On Thursday, the benchmark S&P 500 rose 2.3 per cent, closing out its best day in almost 21 months, while the technology-heavy Nasdaq Composite added 2.9 per cent — its biggest daily gain since February.

The advances follow data showing that new US applications for unemployment aid — seen as a proxy for job cuts — had fallen to their lowest level in a month.

“It was the jobs report last week that sent markets into a tailspin,” said Kristina Hooper, chief global market strategist at Invesco, so “it makes sense it was a labour market point that would calm markets” this week.

Figures from the US labour department on Thursday gave a reading of 233,000 for initial state unemployment claims in the week ending August 3 on a seasonally adjusted basis, down from the previous week’s upwardly revised level of 250,000 — and below economists’ forecasts of 240,000.

By contrast, last week’s payrolls report showed the world’s biggest economy added just 114,000 jobs in July, far fewer than consensus predictions of 175,000 — sending share prices sharply lower in volatile trading on Friday and Monday, and triggering a steep rally in government bonds as investors cranked up their bets that the Federal Reserve would need to cut interest rates imminently.

The Vix index of expected US stock market turbulence, known as Wall Street’s “fear gauge”, had briefly topped a reading of 60 on Monday, well above its long-term average of about 20, before retreating.

For Tim Murray, multi-asset strategist at T Rowe Price, the unemployment report was “a big positive surprise after we’ve seen this run of negative surprises”.

Invesco’s Hooper pointed to an “ongoing process of healing — but with the caveat that markets are going to be on edge because nothing has changed with the Fed.

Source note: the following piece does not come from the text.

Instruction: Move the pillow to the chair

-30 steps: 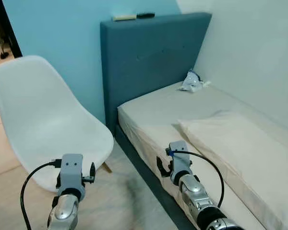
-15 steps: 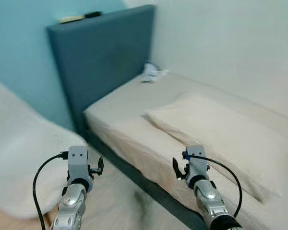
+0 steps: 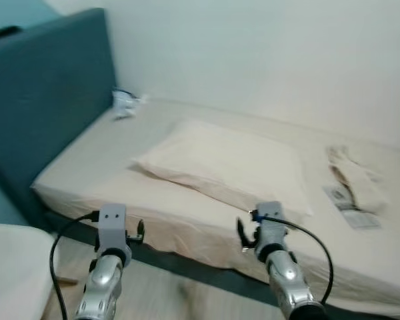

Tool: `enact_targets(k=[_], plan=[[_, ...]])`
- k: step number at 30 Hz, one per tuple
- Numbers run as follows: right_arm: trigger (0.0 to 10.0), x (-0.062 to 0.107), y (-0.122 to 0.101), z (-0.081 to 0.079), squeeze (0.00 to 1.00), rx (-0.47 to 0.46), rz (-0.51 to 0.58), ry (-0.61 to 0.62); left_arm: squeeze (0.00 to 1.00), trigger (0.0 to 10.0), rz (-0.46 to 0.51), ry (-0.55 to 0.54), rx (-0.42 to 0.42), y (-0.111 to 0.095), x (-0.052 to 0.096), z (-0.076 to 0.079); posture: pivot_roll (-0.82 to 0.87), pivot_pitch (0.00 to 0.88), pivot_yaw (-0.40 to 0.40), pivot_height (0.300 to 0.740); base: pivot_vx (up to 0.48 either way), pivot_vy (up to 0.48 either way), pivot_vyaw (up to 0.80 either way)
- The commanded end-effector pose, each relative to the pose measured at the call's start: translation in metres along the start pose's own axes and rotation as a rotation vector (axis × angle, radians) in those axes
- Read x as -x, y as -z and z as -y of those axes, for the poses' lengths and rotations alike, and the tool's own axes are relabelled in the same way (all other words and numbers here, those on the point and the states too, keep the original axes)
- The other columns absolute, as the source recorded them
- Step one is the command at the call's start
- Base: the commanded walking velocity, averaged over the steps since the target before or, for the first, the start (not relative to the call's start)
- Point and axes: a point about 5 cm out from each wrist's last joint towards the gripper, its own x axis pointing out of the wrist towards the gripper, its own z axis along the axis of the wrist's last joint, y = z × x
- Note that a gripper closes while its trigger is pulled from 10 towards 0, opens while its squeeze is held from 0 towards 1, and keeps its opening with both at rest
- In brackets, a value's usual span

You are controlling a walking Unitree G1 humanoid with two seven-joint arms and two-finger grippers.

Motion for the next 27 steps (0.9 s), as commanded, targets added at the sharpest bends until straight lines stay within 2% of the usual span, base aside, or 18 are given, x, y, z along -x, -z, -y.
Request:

They are not going to do any kind of rate cut before the September meeting”.

“I think it’s going to take time for markets to normalise, but we have to ask ourselves what triggered that sell-off, and I think it was irrational,” she added. “I don’t think it’s telling us that we have a big recession coming.”

Equities had until recently a particularly strong run, driven by hopes of a “soft landing” whereby the Fed successfully brings down inflation without triggering a recession, and by enthusiasm for artificial intelligence companies.